PROBLEM:
Only the number is wanted: how many lines of the data contain "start"?

DATA SECTION:
"""
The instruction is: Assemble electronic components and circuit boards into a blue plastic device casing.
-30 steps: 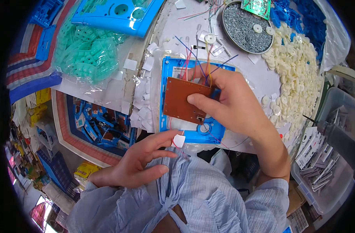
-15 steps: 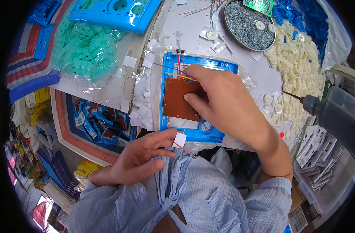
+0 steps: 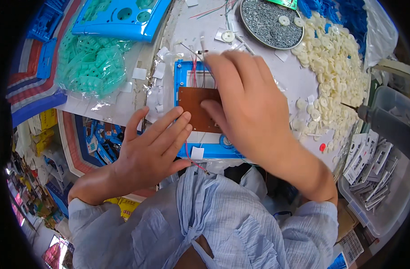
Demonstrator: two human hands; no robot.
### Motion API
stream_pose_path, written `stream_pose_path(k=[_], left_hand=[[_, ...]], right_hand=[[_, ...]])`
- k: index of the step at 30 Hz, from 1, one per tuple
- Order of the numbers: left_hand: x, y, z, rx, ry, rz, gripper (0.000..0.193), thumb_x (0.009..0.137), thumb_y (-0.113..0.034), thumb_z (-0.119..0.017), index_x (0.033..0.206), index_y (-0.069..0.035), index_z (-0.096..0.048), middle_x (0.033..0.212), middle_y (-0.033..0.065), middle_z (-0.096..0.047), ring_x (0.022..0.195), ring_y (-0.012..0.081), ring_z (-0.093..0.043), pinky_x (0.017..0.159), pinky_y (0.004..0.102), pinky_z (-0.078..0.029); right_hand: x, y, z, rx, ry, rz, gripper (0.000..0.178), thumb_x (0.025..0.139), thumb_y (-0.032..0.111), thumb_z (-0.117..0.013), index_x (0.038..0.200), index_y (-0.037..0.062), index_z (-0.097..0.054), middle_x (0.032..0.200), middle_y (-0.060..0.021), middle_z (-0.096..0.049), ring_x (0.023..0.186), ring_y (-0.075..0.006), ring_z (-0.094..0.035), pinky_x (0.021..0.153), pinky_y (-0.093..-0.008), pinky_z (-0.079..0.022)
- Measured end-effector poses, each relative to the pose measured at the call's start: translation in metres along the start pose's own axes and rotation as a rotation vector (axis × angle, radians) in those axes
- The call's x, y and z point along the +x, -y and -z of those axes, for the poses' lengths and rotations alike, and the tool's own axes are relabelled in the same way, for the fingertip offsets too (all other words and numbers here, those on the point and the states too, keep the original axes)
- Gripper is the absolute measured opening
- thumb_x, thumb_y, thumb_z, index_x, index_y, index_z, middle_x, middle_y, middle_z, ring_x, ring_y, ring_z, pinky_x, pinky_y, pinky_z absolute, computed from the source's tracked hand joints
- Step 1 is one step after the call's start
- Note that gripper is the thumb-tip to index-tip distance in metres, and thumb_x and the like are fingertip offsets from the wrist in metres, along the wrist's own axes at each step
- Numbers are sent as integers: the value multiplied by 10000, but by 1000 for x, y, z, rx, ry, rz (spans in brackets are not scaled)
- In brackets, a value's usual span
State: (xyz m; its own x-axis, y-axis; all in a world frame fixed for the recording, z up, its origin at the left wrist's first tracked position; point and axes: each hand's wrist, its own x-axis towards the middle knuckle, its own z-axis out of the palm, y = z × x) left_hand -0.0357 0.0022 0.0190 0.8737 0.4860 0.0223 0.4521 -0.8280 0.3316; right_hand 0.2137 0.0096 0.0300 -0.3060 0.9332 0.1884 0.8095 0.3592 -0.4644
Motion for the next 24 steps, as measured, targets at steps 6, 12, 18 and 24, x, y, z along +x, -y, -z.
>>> stream_pose_path(k=[6, 12, 18, 24], left_hand=[[2, 1, -4, 80, 26, -55, 627, 841, -480, -716, 1237, 6, -687, 1408, 152, -621, 1396, 253, -537, 1040, 510, -371], [3, 1, 2, 104, 50, -83, 638, 856, -492, -710, 1257, 3, -678, 1400, 150, -627, 1374, 252, -550, 930, 423, -418], [4, 6, 2, 62, 41, -87, 601, 871, -472, -713, 1263, -19, -671, 1381, 137, -639, 1343, 247, -569, 872, 404, -445], [11, 12, 11, 12, 37, -96, 527, 875, -408, -730, 1236, -28, -677, 1348, 126, -653, 1316, 248, -584, 936, 440, -433]], right_hand=[[-52, 18, -6, -102, 331, 124, 654, 808, 372, -763, 1313, -25, -641, 1508, -185, -535, 1451, -350, -457, 1174, -604, -325], [-50, 19, 3, -109, 429, 137, 728, 832, 432, -743, 1379, -28, -603, 1561, -183, -494, 1488, -362, -423, 1204, -588, -296], [-40, 15, 8, -87, 437, 184, 664, 879, 435, -710, 1325, -53, -651, 1503, -201, -546, 1467, -348, -438, 1194, -546, -327], [-43, 17, 5, -76, 418, 181, 645, 892, 429, -706, 1311, -58, -655, 1494, -200, -554, 1455, -364, -445, 1188, -537, -338]])
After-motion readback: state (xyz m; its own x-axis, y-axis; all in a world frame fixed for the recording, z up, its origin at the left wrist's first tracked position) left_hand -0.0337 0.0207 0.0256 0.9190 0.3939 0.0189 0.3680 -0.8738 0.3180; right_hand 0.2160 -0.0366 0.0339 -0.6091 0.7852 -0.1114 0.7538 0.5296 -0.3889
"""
RESPONSE TO THE EXERCISE:
2